[PATCH] [BUG# 12858] Re: [WIP][PATCH] Safe LDB locking for better replication
Andrew Bartlett
abartlet at samba.org
Fri Jun 23 20:21:14 UTC 2017
On Fri, 2017-06-23 at 12:45 +0200, Stefan Metzmacher wrote:
> Am 23.06.2017 um 04:44 schrieb Andrew Bartlett via samba-technical:
> > On Fri, 2017-06-23 at 09:25 +1200, Andrew Bartlett via samba-technical
> > wrote:
> > > On Thu, 2017-06-22 at 11:08 +0200, Stefan Metzmacher wrote:
> > > > Am 22.06.2017 um 10:36 schrieb Andrew Bartlett:
> > > > >
> > > > > Without wishing to derail this, I would note that this does change the
> > > > > ldb module ABI (which we never promised anyway),
> > > >
> > > > I already changed the commit to be ldb-1.2.0.
> > > >
> > > > > and also is not
> > > > > backwards compatible with Samba < 4.7.
> > > >
> > > > Why and what to you mean exactly?
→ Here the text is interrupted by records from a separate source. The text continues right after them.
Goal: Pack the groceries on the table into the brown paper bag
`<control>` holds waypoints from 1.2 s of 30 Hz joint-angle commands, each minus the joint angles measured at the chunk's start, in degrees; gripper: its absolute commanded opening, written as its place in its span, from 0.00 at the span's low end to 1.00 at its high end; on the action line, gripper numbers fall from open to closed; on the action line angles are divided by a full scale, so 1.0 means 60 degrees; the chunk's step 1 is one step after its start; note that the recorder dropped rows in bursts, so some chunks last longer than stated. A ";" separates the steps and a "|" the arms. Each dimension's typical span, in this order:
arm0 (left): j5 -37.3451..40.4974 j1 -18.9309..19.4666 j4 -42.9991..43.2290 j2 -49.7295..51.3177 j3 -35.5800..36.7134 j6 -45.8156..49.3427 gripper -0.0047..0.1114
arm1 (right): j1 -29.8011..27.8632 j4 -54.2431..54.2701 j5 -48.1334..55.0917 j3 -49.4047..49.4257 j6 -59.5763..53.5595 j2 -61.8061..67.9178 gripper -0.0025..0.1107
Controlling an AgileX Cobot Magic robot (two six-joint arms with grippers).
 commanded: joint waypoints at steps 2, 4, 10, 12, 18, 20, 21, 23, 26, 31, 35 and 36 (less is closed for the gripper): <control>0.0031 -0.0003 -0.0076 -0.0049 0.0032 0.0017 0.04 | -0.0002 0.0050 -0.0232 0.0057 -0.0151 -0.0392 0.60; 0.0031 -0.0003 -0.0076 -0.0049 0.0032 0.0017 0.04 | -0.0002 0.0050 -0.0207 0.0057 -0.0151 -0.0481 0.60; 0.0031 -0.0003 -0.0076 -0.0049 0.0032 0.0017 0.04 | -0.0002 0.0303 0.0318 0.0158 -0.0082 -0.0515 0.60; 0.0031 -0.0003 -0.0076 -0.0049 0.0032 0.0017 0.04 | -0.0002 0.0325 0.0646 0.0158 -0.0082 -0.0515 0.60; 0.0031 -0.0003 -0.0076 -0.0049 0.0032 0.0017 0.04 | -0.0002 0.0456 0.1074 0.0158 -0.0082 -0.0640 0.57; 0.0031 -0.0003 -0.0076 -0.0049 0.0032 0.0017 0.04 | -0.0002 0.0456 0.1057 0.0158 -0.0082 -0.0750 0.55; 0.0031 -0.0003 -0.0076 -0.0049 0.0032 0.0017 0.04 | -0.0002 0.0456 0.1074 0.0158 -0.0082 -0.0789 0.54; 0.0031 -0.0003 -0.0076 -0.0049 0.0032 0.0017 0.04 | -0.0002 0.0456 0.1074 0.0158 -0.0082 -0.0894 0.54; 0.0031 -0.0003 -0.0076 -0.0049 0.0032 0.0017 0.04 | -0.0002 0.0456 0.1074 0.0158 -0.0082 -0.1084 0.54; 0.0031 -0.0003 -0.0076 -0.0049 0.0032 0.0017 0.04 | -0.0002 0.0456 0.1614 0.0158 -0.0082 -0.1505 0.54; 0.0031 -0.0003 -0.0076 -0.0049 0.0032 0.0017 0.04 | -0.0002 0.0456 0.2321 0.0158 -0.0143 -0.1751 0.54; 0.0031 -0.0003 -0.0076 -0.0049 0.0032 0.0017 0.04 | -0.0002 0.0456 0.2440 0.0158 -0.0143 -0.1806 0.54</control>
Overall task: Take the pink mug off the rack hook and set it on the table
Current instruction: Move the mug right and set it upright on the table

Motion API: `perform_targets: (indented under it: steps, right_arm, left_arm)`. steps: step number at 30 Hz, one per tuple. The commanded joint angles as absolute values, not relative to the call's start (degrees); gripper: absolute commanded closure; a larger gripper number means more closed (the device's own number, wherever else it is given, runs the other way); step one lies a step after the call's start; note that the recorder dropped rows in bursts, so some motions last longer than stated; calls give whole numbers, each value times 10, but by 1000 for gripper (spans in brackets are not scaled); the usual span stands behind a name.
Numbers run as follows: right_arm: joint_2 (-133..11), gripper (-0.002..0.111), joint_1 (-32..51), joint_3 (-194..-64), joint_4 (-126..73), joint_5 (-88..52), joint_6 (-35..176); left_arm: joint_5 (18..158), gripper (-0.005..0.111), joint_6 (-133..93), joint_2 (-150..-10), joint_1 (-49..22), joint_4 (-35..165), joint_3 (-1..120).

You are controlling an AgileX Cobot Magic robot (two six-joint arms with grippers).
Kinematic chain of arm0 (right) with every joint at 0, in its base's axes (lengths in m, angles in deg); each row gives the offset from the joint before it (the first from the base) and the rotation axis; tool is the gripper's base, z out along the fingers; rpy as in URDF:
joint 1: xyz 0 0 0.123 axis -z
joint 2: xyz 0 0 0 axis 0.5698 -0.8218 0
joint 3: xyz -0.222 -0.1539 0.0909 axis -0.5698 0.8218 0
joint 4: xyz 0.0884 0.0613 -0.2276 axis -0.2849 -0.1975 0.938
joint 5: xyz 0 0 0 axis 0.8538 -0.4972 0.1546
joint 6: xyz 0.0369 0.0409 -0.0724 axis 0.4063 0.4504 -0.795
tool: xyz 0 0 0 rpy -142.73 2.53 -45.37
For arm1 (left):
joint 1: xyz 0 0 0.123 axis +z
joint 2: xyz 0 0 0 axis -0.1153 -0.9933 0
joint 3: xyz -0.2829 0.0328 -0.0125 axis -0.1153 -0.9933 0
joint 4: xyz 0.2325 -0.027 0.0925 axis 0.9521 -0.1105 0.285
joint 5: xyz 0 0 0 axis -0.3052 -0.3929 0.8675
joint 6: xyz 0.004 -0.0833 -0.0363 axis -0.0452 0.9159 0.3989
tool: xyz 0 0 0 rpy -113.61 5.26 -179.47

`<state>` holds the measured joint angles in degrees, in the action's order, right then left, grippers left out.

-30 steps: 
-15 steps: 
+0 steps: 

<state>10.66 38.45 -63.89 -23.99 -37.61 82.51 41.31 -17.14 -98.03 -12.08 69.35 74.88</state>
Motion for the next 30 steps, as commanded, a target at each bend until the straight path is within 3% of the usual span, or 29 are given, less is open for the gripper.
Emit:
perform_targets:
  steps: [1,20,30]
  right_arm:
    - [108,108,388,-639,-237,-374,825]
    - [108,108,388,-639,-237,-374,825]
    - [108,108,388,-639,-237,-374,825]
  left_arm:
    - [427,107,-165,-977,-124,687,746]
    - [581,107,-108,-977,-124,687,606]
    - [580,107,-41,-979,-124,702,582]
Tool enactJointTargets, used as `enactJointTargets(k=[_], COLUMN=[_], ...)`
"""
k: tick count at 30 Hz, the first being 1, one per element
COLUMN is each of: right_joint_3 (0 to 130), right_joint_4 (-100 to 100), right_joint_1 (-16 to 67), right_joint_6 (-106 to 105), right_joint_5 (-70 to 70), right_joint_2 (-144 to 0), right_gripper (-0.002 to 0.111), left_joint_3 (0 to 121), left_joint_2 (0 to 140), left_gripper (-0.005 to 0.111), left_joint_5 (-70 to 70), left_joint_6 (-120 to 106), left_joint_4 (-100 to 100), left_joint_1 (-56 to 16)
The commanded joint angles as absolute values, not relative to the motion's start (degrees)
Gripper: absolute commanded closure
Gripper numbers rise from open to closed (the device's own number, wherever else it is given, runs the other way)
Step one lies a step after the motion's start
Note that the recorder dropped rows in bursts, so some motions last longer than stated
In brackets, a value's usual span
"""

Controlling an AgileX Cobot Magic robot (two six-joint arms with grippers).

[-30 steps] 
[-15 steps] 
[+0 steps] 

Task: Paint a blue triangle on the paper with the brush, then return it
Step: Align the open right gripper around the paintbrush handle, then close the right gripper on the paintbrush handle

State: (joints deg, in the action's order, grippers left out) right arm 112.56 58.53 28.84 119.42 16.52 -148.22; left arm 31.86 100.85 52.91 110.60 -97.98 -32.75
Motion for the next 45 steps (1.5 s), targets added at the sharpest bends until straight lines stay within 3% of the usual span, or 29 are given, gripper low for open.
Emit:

> > > > Building Samba 4.6 with the new ldb version?
> > >
> > > Yes.
> > >
> > > For the list archives: If you use an old Samba (or old anything,
> > > without a hack forcing an override) and don't rebuild, they will fail
> > > to operate as we have a check. If you override, then you will supply a
> > > too short modules structure. But you know all this.
> > >
> > > So the answer is yes, Samba 4.6 will build fine, but then fail as
> > > below:
> > >
> > > > > It is likely to trigger deadlock detected "failed to upgrade hash
> > > > > locks", LDB_ERR_BUSY on earlier Samba versions, as they came to not
> > > > > expect locking (and the required lock ordering) to be enforced on
> > > > > ldb_tdb.
> > > >
> > > > Can you give an example commit that is missing in earlier Samba
> > > > versions?
> > >
> > > commit 10e7c749e7b7a4155669c6ecf97a9ac52b13110a
> > > Author: Andrew Bartlett <abartlet at samba.org>
> > > Date: Wed May 31 12:22:28 2017 +1200
> > >
> > > dsdb: Correctly call ldb_module_done in dsdb_notification
> > >
> > > For the 1.1.30 ldb version, the even context changes require this in
> > > Samba (less important, only hits -M single):
> > >
> > > commit 7259661467776a76c4fa3aabaf1ae8a3d531e506
> > > Author: Andrew Bartlett <abartlet at samba.org>
> > > Date: Fri May 12 01:55:45 2017 +0200
> > >
> > > dsdb: Use ldb_handle_use_global_event_context for rootdse modifies
> > >
> > > The modify operations on the rootDSE turn into IRPC messages, and
> > > these need
> > > to be handled on the global event context, not the per-operation
> > > context
> > >
> > >
> > > And this probably only fails in make test and causes noise (tried to do
> > > transaction writes during a search):
> > >
> > > commit 5f0e53f1b90369c649688122c0a8742352f13877
> > > Author: Andrew Bartlett <abartlet at samba.org>
> > > Date: Wed May 3 22:53:14 2017 +0200
> > >
> > > dsdb: Do not write the @INDEXLIST or @ATTRIBUTES records during
> > > schema refresh
> > >
> > > Instead, write it once in the module init, if required, and after a
> > > modify to the schema partition is detected
> > >
> > >
> > > But this will fail in normal operation:
> > >
> > > commit b8ba0103bf45670c31384c56d6cd63bbef760a0c
> > > Author: Andrew Bartlett <abartlet at samba.org>
> > > Date: Wed May 3 22:51:30 2017 +0200
> > >
> > > dsdb: Take out the transaction and prepare_commit locks in the same
> > > order
> > >
> > > We must, when starting the transaction and preparing to commit the
> > > transaction, take
> > > out the locks in the same order across all the databases, otherwise
> > > we may deadlock.
> >
> > Giving this reasonable question, I do wish I had tagged the bugs, but I
> > didn't. However I've filed a clear bug now, so please add
> >
> > BUG: https://bugzilla.samba.org/show_bug.cgi?id=12858
> >
> > to any commits not yet in master.
> >
> > > > > Naturally, this is balanced by the fact that we absolutely have to
> > > > > merge this, as the read and replication corruption it caused has been
> > > > > observed in the real world, not just our selftest.
> > > >
> > > > Yes!
> > > >
> > > > I've looked through the patches and found two things:
> > > >
> > > > 1)
> > > > "ldb: Add test encoding current locking behaviour during ldb_search()"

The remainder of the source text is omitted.